# Pulled from the weeds.



## 1968fury (Mar 28, 2020)

Pulled this rollfast bike out of the weeds Thursday and brought it home Friday. It reminds me of the English three speed bikes I have/had.


----------



## Archie Sturmer (Mar 28, 2020)

Looks like 'one of the last' 1970's Rollfasts.


----------



## 1968fury (Mar 28, 2020)

I see the serial number but I’m having a problem seeing the numbers. I’ll post the number tomorrow with a picture. I figured it was late 60’s or 70’s.


----------



## 1968fury (Mar 29, 2020)

Got a picture of the serial number but I’m having a problem making out the numbers


----------



## JLF (Mar 30, 2020)

This bike has a real cool look to it.  I like the colors and patina.  Nice find!


----------



## Adamtinkerer (Apr 4, 2020)

If the head badge is a decal, late '60s-70. Metal badge would be late '50s.


----------



## 1968fury (Apr 4, 2020)

The head badge is a decal. The tires on the bike were made in Belgium and the size is 26 x 1.375. I've tried to put tires from an English three bike and I can't get the tire onto the rim. It's almost like the tire bead needs to stretch. I compared the original rim and the rim from an English three speed and the roll fast rim is taller with higher sides.


----------



## Oilit (Apr 29, 2020)

1968fury said:


> The head badge is a decal. The tires on the bike were made in Belgium and the size is 26 x 1.375. I've tried to put tires from an English three bike and I can't get the tire onto the rim. It's almost like the tire bead needs to stretch. I compared the original rim and the rim from an English three speed and the roll fast rim is taller with higher sides.

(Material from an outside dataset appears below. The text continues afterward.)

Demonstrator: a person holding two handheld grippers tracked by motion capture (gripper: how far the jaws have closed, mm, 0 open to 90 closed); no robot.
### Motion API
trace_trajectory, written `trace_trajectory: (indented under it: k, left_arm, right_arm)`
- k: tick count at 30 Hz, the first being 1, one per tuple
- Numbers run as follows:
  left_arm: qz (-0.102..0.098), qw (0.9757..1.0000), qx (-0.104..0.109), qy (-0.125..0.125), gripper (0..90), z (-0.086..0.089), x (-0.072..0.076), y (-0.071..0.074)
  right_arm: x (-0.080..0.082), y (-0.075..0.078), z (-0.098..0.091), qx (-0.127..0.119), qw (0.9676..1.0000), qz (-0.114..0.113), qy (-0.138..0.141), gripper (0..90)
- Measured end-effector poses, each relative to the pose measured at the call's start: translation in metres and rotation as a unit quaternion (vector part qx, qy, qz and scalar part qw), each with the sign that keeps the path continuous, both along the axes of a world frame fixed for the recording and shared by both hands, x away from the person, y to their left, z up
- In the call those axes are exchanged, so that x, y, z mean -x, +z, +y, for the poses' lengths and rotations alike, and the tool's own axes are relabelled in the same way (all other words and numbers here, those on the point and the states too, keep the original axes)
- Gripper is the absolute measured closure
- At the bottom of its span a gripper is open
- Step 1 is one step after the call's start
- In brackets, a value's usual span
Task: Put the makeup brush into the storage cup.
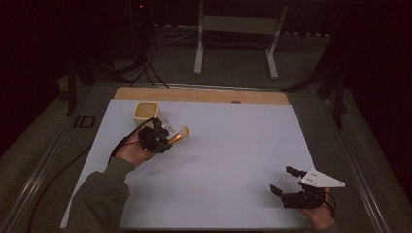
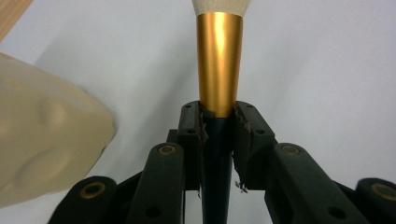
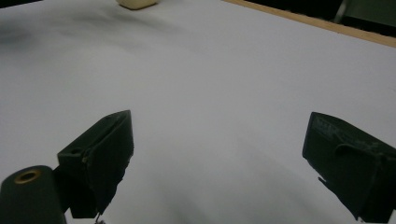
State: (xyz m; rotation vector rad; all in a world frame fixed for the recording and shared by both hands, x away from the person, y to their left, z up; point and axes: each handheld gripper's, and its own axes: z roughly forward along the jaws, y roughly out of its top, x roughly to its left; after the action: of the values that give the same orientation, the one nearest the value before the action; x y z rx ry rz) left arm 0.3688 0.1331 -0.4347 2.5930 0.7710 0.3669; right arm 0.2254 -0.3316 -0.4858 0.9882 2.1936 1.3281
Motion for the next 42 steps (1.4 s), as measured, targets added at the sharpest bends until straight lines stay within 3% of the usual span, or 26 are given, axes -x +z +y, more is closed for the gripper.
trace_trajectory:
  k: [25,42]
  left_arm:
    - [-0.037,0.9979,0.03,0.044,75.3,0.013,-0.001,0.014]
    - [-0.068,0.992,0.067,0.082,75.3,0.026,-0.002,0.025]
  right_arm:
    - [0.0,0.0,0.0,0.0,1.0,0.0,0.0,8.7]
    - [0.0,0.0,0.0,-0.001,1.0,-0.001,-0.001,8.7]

That's interesting. Most of the English 3 speeds used 26 x 1-3/8 tires that had a 590 mm bead seat diameter, but some used a "26 x 1-3/8" tire that had a 597 mm bead seat diameter,and most of the Schwinn 26" lightweights also used those tires. Sheldon Brown's page on tire sizes: https://www.sheldonbrown.com/tire-sizing.html


----------



## 1968fury (Apr 29, 2020)

I found a thread about the tires posted a while back and the person had said he had luck getting the 597 or 599 on. I wasn't going to buy tires for this bike, I thought I could use it for parts for the Iver or Columbia. I just wanted the sticker on the seat tube since it was a friends shop here in town next to my grandfathers store. It is up roc sale minus the tires.


----------



## Schwinndemonium (Apr 30, 2020)

FC112099 ?

Maybe that prefix "F" is just a scratch or even an "I" ("eye")


----------